Exercise description: Set the data down again so that every line matches exactly.

Dataset section:
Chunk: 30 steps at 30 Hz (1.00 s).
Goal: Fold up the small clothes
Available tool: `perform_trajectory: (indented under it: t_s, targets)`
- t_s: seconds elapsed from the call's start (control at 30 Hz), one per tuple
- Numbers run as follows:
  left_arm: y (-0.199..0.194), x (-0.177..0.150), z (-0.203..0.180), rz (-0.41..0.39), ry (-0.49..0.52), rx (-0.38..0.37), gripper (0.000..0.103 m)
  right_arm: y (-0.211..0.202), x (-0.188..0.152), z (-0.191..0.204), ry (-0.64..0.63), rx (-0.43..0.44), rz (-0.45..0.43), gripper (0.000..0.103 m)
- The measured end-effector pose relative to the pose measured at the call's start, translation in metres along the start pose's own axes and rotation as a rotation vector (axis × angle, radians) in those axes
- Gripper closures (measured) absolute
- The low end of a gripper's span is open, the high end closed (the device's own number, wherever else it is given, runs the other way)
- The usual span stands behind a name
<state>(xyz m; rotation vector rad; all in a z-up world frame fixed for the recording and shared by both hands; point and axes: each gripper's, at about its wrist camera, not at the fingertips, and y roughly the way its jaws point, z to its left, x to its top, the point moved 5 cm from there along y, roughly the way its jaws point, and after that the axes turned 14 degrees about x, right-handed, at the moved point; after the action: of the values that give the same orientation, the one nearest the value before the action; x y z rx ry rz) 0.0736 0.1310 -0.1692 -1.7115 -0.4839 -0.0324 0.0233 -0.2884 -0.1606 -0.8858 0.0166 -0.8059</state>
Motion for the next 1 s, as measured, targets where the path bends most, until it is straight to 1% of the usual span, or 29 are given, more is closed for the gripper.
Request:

Result for this task:
Chunk: 30 steps at 30 Hz (1.00 s).
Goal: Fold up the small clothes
Available tool: `perform_trajectory: (indented under it: t_s, targets)`
- t_s: seconds elapsed from the call's start (control at 30 Hz), one per tuple
- Numbers run as follows:
  left_arm: y (-0.199..0.194), x (-0.177..0.150), z (-0.203..0.180), rz (-0.41..0.39), ry (-0.49..0.52), rx (-0.38..0.37), gripper (0.000..0.103 m)
  right_arm: y (-0.211..0.202), x (-0.188..0.152), z (-0.191..0.204), ry (-0.64..0.63), rx (-0.43..0.44), rz (-0.45..0.43), gripper (0.000..0.103 m)
- The measured end-effector pose relative to the pose measured at the call's start, translation in metres along the start pose's own axes and rotation as a rotation vector (axis × angle, radians) in those axes
- Gripper closures (measured) absolute
- The low end of a gripper's span is open, the high end closed (the device's own number, wherever else it is given, runs the other way)
- The usual span stands behind a name
<state>(xyz m; rotation vector rad; all in a z-up world frame fixed for the recording and shared by both hands; point and axes: each gripper's, at about its wrist camera, not at the fingertips, and y roughly the way its jaws point, z to its left, x to its top, the point moved 5 cm from there along y, roughly the way its jaws point, and after that the axes turned 14 degrees about x, right-handed, at the moved point; after the action: of the values that give the same orientation, the one nearest the value before the action; x y z rx ry rz) 0.0736 0.1310 -0.1692 -1.7115 -0.4839 -0.0324 0.0233 -0.2884 -0.1606 -0.8858 0.0166 -0.8059</state>
Motion for the next 1 s, as measured, targets where the path bends most, until it is straight to 1% of the usual span, or 29 are given, more is closed for the gripper.
Request:

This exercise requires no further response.